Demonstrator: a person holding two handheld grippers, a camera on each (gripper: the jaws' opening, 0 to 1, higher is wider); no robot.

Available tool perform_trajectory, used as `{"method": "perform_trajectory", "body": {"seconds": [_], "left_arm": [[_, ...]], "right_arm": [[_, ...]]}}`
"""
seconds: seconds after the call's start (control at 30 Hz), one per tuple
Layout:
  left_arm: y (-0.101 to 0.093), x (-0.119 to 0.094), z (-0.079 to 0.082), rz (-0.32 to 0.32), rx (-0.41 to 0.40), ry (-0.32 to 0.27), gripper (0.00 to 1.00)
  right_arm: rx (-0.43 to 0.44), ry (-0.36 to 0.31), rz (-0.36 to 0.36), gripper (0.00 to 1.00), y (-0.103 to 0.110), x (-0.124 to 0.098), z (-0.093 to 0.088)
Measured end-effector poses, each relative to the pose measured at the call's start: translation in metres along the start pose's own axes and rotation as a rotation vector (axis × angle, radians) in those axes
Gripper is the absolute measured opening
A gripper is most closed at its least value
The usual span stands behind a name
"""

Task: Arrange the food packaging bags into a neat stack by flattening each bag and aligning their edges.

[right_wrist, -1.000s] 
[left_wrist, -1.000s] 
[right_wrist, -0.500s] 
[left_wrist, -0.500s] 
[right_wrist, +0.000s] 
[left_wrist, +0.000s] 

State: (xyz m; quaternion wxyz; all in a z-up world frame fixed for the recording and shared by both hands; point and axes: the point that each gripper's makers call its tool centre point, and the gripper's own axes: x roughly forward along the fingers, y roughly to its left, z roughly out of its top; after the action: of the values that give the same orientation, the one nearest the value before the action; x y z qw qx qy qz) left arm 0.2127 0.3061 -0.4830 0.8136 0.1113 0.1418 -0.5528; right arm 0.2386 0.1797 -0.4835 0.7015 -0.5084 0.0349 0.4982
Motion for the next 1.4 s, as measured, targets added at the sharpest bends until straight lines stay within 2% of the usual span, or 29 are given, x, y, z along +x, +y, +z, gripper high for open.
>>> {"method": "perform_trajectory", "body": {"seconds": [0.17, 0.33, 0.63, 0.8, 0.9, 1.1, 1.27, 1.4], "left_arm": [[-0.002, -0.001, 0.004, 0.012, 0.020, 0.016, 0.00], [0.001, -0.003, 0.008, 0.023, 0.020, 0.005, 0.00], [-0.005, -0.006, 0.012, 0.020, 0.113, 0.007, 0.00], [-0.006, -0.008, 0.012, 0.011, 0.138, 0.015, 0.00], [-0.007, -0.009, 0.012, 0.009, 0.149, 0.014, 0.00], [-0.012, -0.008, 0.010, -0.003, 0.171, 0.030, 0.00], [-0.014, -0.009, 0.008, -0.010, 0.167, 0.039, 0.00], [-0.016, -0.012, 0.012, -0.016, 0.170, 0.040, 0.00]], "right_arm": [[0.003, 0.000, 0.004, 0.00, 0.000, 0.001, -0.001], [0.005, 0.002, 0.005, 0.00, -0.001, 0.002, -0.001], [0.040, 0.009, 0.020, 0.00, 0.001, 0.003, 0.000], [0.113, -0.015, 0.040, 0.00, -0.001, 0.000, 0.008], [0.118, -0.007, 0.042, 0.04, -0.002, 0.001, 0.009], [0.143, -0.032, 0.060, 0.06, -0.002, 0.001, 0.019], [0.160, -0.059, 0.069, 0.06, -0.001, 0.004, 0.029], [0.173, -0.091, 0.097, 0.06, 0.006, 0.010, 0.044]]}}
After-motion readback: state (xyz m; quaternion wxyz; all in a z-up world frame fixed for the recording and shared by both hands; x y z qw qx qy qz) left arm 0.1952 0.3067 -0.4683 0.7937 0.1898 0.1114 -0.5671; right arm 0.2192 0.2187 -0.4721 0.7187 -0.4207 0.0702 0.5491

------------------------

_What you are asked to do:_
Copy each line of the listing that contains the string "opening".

_Expected answer:_
Demonstrator: a person holding two handheld grippers, a camera on each (gripper: the jaws' opening, 0 to 1, higher is wider); no robot.
Gripper is the absolute measured opening

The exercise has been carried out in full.